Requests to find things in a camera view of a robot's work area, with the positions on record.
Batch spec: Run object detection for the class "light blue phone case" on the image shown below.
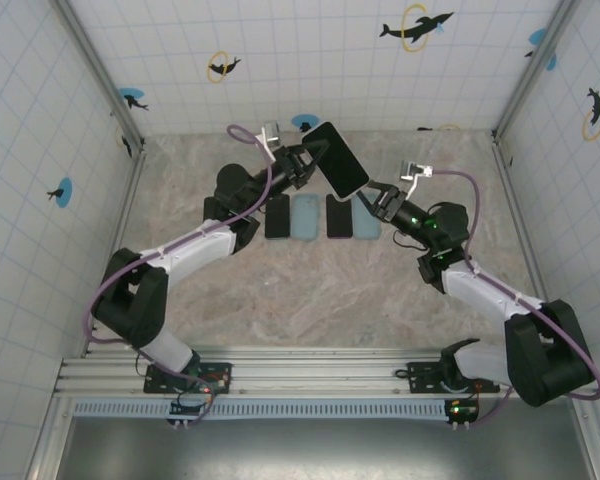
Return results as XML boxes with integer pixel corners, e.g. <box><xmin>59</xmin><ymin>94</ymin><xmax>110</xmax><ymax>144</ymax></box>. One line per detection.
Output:
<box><xmin>352</xmin><ymin>194</ymin><xmax>383</xmax><ymax>242</ymax></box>
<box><xmin>291</xmin><ymin>193</ymin><xmax>317</xmax><ymax>242</ymax></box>

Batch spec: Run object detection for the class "large black smartphone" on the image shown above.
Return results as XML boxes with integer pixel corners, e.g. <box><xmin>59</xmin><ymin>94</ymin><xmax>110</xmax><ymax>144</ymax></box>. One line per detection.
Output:
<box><xmin>301</xmin><ymin>121</ymin><xmax>371</xmax><ymax>200</ymax></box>

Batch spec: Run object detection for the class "penguin blue oval sticker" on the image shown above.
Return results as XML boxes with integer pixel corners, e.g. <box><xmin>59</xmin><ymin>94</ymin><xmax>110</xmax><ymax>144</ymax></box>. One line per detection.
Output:
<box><xmin>291</xmin><ymin>113</ymin><xmax>320</xmax><ymax>133</ymax></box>

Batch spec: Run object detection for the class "shark blue oval sticker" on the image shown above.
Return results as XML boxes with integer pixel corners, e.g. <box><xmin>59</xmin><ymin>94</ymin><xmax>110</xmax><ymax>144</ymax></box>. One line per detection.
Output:
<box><xmin>117</xmin><ymin>87</ymin><xmax>150</xmax><ymax>112</ymax></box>

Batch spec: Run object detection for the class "seal blue oval sticker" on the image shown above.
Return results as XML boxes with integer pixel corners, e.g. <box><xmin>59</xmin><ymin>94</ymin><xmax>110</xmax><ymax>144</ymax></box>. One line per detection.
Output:
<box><xmin>46</xmin><ymin>177</ymin><xmax>74</xmax><ymax>209</ymax></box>

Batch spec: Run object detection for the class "black controller box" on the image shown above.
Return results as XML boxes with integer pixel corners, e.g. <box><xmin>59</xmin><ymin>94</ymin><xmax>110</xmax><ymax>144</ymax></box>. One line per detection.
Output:
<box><xmin>167</xmin><ymin>398</ymin><xmax>216</xmax><ymax>430</ymax></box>
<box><xmin>443</xmin><ymin>398</ymin><xmax>480</xmax><ymax>431</ymax></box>

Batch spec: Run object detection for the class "small circuit board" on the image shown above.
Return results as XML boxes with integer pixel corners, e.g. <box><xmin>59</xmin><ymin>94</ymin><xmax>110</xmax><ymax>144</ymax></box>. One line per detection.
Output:
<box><xmin>195</xmin><ymin>370</ymin><xmax>232</xmax><ymax>395</ymax></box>

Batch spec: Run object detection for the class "blue patch sticker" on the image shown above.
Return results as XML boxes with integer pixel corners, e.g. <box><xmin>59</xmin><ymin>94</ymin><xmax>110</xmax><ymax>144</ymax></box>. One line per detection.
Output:
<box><xmin>524</xmin><ymin>28</ymin><xmax>559</xmax><ymax>71</ymax></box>

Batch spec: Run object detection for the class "grey metal sheet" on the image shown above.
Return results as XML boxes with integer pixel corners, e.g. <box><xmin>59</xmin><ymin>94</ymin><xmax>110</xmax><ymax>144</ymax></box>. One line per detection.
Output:
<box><xmin>54</xmin><ymin>416</ymin><xmax>596</xmax><ymax>480</ymax></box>

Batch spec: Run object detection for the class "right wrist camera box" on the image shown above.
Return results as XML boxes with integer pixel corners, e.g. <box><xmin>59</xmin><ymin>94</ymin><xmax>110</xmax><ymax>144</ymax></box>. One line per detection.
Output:
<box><xmin>399</xmin><ymin>159</ymin><xmax>434</xmax><ymax>197</ymax></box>

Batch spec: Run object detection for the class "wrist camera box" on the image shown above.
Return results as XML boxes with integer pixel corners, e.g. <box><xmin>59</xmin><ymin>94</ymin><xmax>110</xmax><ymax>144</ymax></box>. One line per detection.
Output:
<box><xmin>399</xmin><ymin>159</ymin><xmax>434</xmax><ymax>197</ymax></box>
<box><xmin>261</xmin><ymin>121</ymin><xmax>285</xmax><ymax>151</ymax></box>

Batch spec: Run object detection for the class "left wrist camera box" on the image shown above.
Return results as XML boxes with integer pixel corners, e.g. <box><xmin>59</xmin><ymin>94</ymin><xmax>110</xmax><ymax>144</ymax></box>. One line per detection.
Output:
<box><xmin>261</xmin><ymin>121</ymin><xmax>285</xmax><ymax>151</ymax></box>

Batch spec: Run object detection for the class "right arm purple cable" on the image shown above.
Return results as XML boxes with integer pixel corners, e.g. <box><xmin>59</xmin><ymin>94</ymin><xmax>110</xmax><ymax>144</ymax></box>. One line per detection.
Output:
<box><xmin>427</xmin><ymin>168</ymin><xmax>600</xmax><ymax>429</ymax></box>

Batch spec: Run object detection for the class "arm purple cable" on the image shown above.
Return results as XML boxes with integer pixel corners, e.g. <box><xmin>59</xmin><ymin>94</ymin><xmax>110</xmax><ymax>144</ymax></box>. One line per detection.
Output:
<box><xmin>84</xmin><ymin>123</ymin><xmax>276</xmax><ymax>427</ymax></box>
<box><xmin>427</xmin><ymin>168</ymin><xmax>600</xmax><ymax>429</ymax></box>

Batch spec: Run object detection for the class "aluminium floor rail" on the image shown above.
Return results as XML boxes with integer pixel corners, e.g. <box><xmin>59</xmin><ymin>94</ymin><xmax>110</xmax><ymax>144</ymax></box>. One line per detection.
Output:
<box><xmin>490</xmin><ymin>132</ymin><xmax>567</xmax><ymax>357</ymax></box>
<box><xmin>82</xmin><ymin>149</ymin><xmax>149</xmax><ymax>357</ymax></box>

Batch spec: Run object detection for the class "seal yellow ring sticker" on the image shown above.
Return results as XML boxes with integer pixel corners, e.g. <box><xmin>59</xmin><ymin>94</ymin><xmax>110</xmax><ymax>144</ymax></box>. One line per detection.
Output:
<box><xmin>114</xmin><ymin>123</ymin><xmax>134</xmax><ymax>159</ymax></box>

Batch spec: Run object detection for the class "dolphin yellow ring sticker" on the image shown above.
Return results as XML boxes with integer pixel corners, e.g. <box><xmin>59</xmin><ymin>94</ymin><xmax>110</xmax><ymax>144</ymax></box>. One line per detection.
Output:
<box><xmin>207</xmin><ymin>49</ymin><xmax>243</xmax><ymax>84</ymax></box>

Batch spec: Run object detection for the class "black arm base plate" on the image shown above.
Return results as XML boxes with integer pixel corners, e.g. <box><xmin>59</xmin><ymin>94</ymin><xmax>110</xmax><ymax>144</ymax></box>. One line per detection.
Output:
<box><xmin>407</xmin><ymin>360</ymin><xmax>501</xmax><ymax>395</ymax></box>
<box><xmin>143</xmin><ymin>360</ymin><xmax>234</xmax><ymax>396</ymax></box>

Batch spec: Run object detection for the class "whale and dolphin ring sticker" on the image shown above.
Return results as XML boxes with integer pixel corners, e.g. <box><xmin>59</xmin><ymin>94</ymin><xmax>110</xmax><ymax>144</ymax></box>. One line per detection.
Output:
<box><xmin>378</xmin><ymin>3</ymin><xmax>455</xmax><ymax>54</ymax></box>

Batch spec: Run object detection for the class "aluminium frame post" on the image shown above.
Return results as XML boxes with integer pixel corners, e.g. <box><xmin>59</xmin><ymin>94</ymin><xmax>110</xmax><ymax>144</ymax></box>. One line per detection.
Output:
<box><xmin>25</xmin><ymin>397</ymin><xmax>77</xmax><ymax>480</ymax></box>
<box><xmin>49</xmin><ymin>0</ymin><xmax>147</xmax><ymax>154</ymax></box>
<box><xmin>571</xmin><ymin>397</ymin><xmax>600</xmax><ymax>480</ymax></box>
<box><xmin>492</xmin><ymin>0</ymin><xmax>581</xmax><ymax>139</ymax></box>

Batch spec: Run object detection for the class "wide aluminium mounting rail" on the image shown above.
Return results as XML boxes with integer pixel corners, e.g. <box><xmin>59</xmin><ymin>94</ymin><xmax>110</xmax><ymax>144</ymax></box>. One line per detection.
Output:
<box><xmin>53</xmin><ymin>347</ymin><xmax>600</xmax><ymax>399</ymax></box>

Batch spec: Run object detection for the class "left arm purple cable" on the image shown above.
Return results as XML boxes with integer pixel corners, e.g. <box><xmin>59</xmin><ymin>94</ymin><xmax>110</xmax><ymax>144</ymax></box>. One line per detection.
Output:
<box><xmin>84</xmin><ymin>123</ymin><xmax>276</xmax><ymax>427</ymax></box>

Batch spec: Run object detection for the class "otter yellow ring sticker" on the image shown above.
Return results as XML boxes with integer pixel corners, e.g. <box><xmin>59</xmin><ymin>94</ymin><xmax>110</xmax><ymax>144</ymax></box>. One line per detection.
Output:
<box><xmin>581</xmin><ymin>87</ymin><xmax>600</xmax><ymax>142</ymax></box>

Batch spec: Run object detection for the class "white slotted cable duct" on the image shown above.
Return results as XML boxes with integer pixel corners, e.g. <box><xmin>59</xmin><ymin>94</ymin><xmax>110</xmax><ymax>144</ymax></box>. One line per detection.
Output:
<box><xmin>72</xmin><ymin>398</ymin><xmax>454</xmax><ymax>420</ymax></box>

####

▸ What the task asks:
Find and copy each line above that includes the string "cable".

▸ Response to this exercise:
Batch spec: Run object detection for the class "right arm purple cable" on the image shown above.
Batch spec: Run object detection for the class "arm purple cable" on the image shown above.
Batch spec: Run object detection for the class "left arm purple cable" on the image shown above.
Batch spec: Run object detection for the class "white slotted cable duct" on the image shown above.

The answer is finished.